Cualquiera de estos caminos apenas podría mitigar la baja de bienestar social. El 78% de los mexicanos padece de una a cinco carencias sociales y sólo el 22% vive con niveles sociales sin restricciones. Si existe la referencia del Óptimo Pareto de 80% de bienestar y 20% de desigualdad, entonces en México ningún programa asistencialista podría cambiar las cifras y resolver restricciones sociales del 60% de la población.

Los subsidios y programas sociales asistencialistas sirven para atender niveles sociales en extrema pobreza. El camino para un bienestar generalizado es el del aumento de la producción.

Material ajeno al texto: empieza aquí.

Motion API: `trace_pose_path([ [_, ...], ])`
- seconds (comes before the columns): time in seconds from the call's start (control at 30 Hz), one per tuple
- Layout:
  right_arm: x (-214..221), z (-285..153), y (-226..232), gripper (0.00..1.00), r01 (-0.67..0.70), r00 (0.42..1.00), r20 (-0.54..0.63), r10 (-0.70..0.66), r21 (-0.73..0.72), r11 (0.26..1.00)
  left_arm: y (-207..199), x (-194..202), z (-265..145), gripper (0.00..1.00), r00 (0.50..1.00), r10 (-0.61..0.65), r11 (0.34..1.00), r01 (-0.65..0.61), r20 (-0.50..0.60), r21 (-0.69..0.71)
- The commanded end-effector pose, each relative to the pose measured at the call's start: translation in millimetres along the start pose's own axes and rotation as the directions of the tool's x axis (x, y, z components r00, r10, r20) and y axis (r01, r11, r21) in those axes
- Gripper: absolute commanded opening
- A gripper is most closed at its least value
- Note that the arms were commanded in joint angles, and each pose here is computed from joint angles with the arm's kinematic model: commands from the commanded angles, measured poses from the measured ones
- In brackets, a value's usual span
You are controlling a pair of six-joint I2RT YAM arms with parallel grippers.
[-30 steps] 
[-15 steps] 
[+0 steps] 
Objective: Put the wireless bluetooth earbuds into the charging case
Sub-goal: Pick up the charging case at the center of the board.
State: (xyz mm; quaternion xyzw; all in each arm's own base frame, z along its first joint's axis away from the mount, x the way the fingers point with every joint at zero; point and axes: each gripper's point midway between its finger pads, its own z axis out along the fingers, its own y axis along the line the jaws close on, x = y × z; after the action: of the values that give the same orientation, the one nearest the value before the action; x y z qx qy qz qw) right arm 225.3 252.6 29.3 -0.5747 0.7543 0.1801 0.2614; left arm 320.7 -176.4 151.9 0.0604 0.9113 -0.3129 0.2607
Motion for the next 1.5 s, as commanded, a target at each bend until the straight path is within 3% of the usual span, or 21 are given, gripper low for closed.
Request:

Y ahí se localiza justamente el problema de nuestro tiempo: ¿cómo aumentar la oferta de bienes y servicios?

Los impuestos a los empresarios disminuyen la tasa de inversión productiva. Y los subsidios asistencialistas a la mexicana ayudan a menores personas de las que se supone.

El camino está en la búsqueda de un nuevo modelo de desarrollo productivo con mecanismos inmediatos de distribución de la riqueza, pero vía un pacto social generalizado. En el modelo de la transición española existieron los Pactos de la Moncloa como acuerdo negociado entre todos los sectores para bajar la inflación, pero ayudaron como modelo de desarrollo a convertir a España en un país de alto desarrollo y bienestar; las diferentes crisis en cuarenta años han disminuido el efecto de bienestar del modelo actual.

En México ha habido dos experiencias de reformulación del modelo de desarrollo: la alianza para la producción en el sexenio de López Portillo 1976-1982 y el tratado de comercio libre de Salinas en 1994. Ninguno tuvo efecto en el aumento del bienestar porque desde 1975 existe el candado del control salarial, PIB bajo y gasto social decreciente para la inflación. El populismo de López Obrador ni siquiera ha discutido el tema del nuevo modelo de desarrollo y su plan social se reduce a aumentar el gasto social con ahorros generados por la lucha contra la producción y la disminución del gasto corriente en quizá 30%.

El replanteamiento del modelo de desarrollo debe asumir nuevas políticas de producción, relación directa con salarios como demanda, ampliación de la oferta de bienes y servicios y políticas fiscales basadas en el crecimiento económico. Si el pastel se ha achicado y hay cada vez más invitados a comerlo, entonces no queda más que servir porciones milimétricas o cocinar un pastel más grande.

México tuvo un largo periodo de promedio anual del PIB de 6% –de 1934 a 1982– y en ese periodo creó una sólida y amplia clase media y un Estado que diseñó políticas sociales generales y no –como ahora– programas asistencialistas dirigidos a beneficiar a pocas personas. En los últimos quince años ese asistencialismo apenas bajó 2 puntos porcentuales la pobreza.

El dilema populismo-neoliberalismo es un debate superficial porque se basa en más o menos gasto social, con exigencias estabilizadoras de baja inflación. López Obrador ganó las elecciones por el impulso de una mayoría electoral marginada del bienestar. Pero los primeros cálculos de sus propuestas indican que la baja en la pobreza será imperceptible porque los recursos serán menores al tamaño de la masa de marginados.

El fracaso del socialismo de Estado y –dijeron– la victoria del capitalismo no se tradujo en disminución de la pobreza y la marginación. Peor aún: aumentaron los pobres y marginados.

Los gobiernos podrán seguir jugando al gato y el ratón o a la carrera entre la liebre y la tortuga, pero mientras no replanteen el modelo de desarrollo seguirán aumentando los pobres y marginados… y las tensiones sociales.